======== Input data ========

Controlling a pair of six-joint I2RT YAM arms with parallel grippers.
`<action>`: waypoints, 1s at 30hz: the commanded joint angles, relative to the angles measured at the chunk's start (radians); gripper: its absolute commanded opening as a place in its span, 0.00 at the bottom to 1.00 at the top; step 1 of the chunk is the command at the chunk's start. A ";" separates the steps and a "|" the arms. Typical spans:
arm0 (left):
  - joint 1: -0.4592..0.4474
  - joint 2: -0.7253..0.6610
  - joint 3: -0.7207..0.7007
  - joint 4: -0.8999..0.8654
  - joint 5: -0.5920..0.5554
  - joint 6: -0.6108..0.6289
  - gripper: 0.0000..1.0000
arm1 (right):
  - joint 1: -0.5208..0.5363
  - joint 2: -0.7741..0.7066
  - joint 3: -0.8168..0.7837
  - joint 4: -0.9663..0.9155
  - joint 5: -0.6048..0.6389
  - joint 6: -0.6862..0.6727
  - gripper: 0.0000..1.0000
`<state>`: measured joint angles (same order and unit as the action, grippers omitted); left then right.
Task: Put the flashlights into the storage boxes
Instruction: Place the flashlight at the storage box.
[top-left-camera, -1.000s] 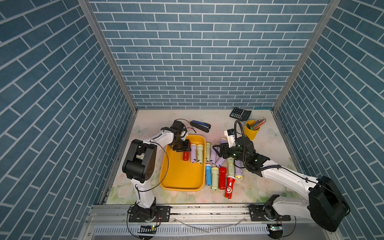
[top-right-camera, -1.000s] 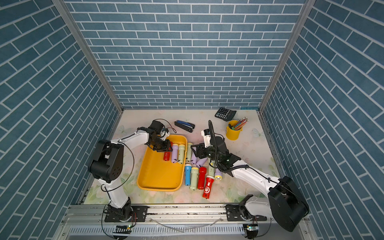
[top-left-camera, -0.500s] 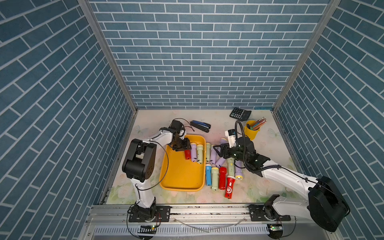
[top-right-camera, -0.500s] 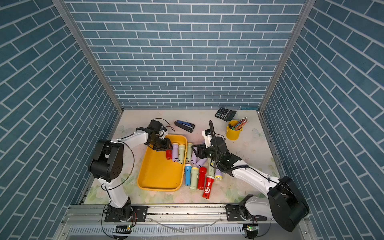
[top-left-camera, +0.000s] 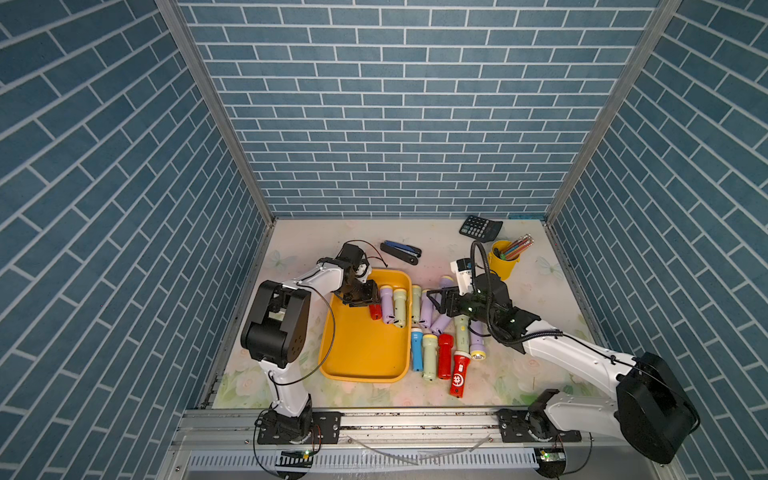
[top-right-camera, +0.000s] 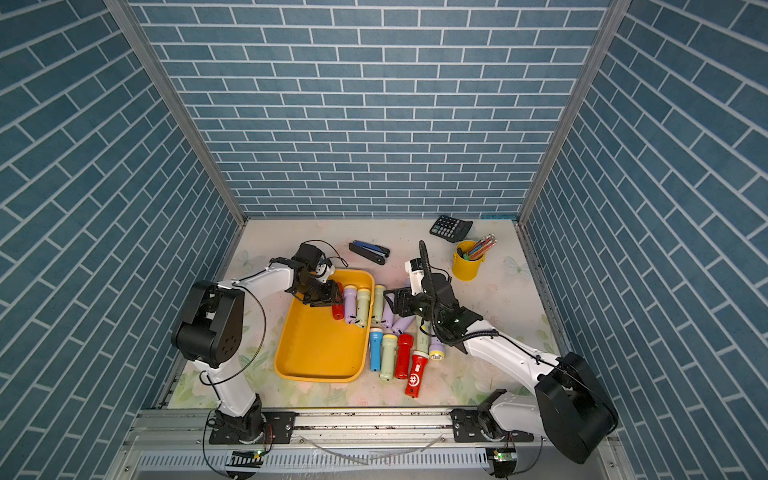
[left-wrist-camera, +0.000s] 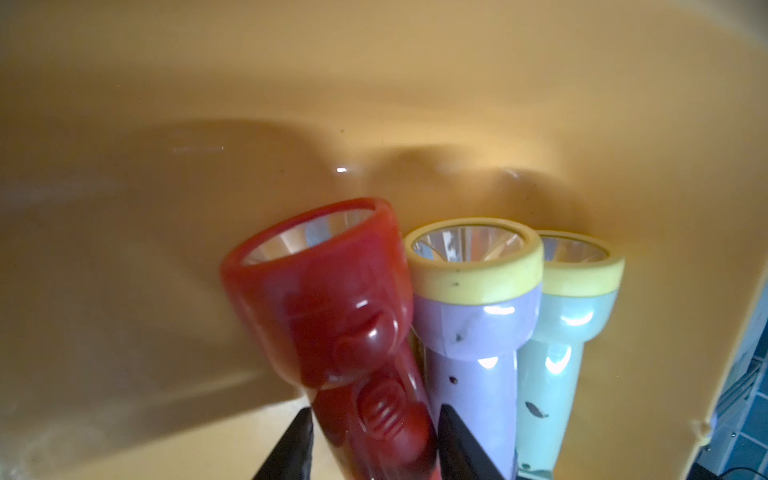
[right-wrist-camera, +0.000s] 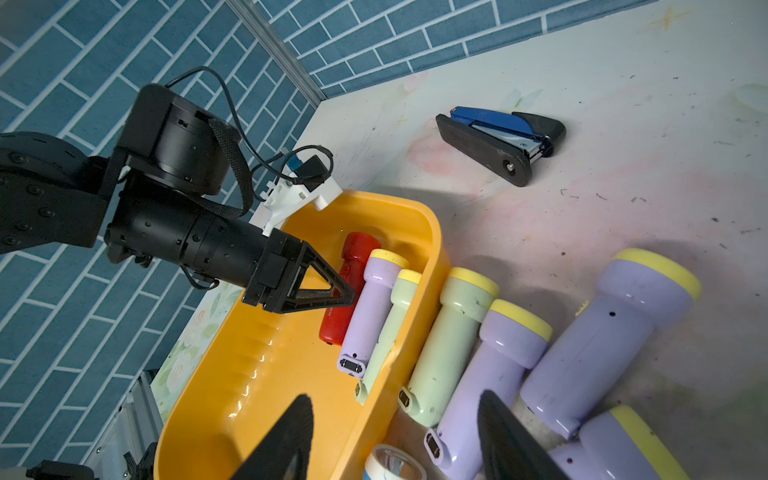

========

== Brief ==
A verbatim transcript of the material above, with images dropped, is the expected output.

== Answer box ==
Controlling a pair of six-joint I2RT YAM arms with parallel grippers.
`<action>`: waypoints, 1s at 30hz: the commanded joint angles, relative to the angles measured at the chunk's start (radians); gripper: its absolute commanded opening as a place in its span, 0.00 at the bottom to 1.00 at the top; step 1 of the chunk is the command at the chunk's start. A ";" separates the steps and a "|" the arms. Typical spans:
arm0 (left):
  - joint 1: -0.4592..0.4474
  - joint 2: -0.7253..0.6610
  - joint 3: -0.7207..0.7007
  - joint 4: -0.8999..0.8654
  - joint 5: -0.5920..0.5554
  - joint 6: -0.6108..0.6289
  - gripper: 0.0000..1.0000
arm1 (right):
  - joint 1: -0.5208..0.5363
  - joint 2: -0.7741..0.7066
  - joint 3: -0.8168..0.7837
  - joint 4: -0.9663..0.9155
  - joint 5: -0.6048..0.6389
  - joint 6: -0.6862..0.6727
  - gripper: 0.0000..1.0000
`<state>`: measured joint angles (same order and unit as the action, grippers omitted); left then right.
Task: Put the flashlights into the storage boxes
Instruction: Place the flashlight at the storage box.
[top-left-camera, -1.000s] 
[top-right-camera, -1.000s] 
[top-left-camera, -0.500s] 
[top-right-camera, -0.500s] 
[top-left-camera, +0.000s] 
[top-right-camera, +0.000s] 
[left-wrist-camera, +0.000s] 
[right-wrist-camera, +0.000s] 

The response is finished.